▶ _Instructions to follow_: Write out the whole listing again so that each line matches the original.

▶ _Information supplied_:
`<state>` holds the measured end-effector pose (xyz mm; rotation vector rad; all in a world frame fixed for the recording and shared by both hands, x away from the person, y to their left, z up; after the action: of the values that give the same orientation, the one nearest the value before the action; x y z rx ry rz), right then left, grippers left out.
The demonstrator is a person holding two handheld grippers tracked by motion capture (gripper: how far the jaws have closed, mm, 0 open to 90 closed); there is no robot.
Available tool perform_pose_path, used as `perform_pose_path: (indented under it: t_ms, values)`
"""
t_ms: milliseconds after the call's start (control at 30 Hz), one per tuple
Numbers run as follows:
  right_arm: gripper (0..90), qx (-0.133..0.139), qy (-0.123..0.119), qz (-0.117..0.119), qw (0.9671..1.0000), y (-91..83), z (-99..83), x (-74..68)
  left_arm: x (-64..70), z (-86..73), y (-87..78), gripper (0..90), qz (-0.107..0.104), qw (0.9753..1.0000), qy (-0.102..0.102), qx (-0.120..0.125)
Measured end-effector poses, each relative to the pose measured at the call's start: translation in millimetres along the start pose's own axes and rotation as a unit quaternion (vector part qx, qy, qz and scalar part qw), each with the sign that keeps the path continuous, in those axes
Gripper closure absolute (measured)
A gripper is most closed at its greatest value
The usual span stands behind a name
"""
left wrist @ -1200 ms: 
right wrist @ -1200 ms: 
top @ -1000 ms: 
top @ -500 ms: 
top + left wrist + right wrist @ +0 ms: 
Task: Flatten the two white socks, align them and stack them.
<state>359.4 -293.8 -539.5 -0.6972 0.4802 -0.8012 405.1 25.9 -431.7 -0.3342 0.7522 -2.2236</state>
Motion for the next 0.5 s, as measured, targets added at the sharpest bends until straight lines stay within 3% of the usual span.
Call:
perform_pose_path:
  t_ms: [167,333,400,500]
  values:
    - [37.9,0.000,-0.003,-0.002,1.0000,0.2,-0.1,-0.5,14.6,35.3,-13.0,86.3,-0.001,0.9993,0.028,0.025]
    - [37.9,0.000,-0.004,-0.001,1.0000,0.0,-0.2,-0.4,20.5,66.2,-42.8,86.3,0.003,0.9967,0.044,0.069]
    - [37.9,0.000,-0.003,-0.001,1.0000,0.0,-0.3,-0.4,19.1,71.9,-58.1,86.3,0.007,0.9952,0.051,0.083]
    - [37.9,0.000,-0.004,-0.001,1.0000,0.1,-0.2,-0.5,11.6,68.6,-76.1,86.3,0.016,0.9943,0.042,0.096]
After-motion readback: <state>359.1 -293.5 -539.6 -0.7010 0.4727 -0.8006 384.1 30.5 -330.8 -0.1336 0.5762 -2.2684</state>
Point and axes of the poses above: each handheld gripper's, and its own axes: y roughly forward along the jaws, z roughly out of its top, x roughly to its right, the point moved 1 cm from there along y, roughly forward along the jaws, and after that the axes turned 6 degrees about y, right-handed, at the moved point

▶ _Response_:
`<state>` holds the measured end-effector pose (xyz mm; rotation vector rad; all in a world frame fixed for the recording and shared by both hands, x away from the person, y to their left, z up; after the action: of the values that give the same orientation, the one nearest the value before the action; x y z rx ry rz), right then left, grippers left out.
The demonstrator is a person holding two handheld grippers tracked by motion capture (gripper: how far the jaws have closed, mm, 0 open to 90 closed); there is no robot.
Available tool perform_pose_path, used as `perform_pose_path: (indented under it: t_ms, values)`
"""
t_ms: milliseconds after the call's start (control at 30 Hz), one per tuple
Numbers run as follows:
  right_arm: gripper (0..90), qx (-0.133..0.139), qy (-0.123..0.119), qz (-0.117..0.119), qw (0.9671..1.0000), y (-91..83), z (-99..83), x (-74..68)
  left_arm: x (-64..70), z (-86..73), y (-87..78), gripper (0..90), qz (-0.107..0.104), qw (0.9753..1.0000), qy (-0.102..0.102), qx (-0.120..0.125)
Measured end-effector poses, each relative to the pose measured at the call's start: translation in millimetres along the start pose's own axes and rotation as a unit quaternion (vector part qx, qy, qz and scalar part qw), each with the sign that keeps the path continuous, in those axes
Gripper closure absolute (measured)
A gripper is most closed at its greatest value
The usual span stands behind a name
"""
left wrist @ -1200 ms: 
right wrist @ -1200 ms: 
top @ -1000 ms: 
top @ -500 ms: 
top + left wrist + right wrist @ +0 ms: 
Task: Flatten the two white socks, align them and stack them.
<state>359.4 -293.8 -539.5 -0.6972 0.4802 -0.8012 405.1 25.9 -431.7 -0.3342 0.7522 -2.2236</state>
Motion for the next 0.5 s, as measured, targets added at the sharpest bends until straight lines stay within 3% of the usual span.
Call:
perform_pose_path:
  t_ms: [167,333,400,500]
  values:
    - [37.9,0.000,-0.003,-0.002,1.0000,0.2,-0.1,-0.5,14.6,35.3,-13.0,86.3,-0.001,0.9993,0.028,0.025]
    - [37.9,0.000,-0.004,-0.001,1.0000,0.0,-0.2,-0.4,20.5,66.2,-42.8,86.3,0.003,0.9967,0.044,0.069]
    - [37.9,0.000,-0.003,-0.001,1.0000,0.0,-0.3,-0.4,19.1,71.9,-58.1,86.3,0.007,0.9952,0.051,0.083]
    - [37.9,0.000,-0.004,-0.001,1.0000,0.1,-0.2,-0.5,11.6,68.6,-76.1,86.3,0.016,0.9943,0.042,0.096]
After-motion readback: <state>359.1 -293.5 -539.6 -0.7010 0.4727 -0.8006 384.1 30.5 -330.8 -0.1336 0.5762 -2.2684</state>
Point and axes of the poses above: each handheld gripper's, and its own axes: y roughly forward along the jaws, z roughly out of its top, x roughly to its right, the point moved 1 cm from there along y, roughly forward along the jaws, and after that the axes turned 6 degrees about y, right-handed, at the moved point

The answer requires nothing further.